**Problem to solve:**
Scan the material below for the word "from", then copy every line in which it appears.

**Provided data:**
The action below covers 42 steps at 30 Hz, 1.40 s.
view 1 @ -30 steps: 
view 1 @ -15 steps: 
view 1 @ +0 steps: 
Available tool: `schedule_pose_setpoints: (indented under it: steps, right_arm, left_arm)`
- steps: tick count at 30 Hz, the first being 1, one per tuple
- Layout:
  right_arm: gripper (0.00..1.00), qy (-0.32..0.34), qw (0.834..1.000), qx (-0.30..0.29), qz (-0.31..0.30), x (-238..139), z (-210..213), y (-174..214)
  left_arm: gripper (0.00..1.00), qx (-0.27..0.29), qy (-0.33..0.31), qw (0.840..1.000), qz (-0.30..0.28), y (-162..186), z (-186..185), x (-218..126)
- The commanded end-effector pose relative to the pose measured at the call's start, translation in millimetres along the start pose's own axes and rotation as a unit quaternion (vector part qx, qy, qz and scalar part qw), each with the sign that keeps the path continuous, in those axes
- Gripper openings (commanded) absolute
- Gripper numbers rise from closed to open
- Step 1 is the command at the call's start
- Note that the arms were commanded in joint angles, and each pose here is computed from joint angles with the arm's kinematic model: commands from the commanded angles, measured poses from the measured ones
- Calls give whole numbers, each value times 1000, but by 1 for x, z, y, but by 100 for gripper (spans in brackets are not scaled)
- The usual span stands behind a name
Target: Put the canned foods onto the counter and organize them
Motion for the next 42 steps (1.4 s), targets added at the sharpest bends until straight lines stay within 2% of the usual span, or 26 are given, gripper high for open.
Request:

**Task result:**
- Gripper numbers rise from closed to open
- Note that the arms were commanded in joint angles, and each pose here is computed from joint angles with the arm's kinematic model: commands from the commanded angles, measured poses from the measured ones

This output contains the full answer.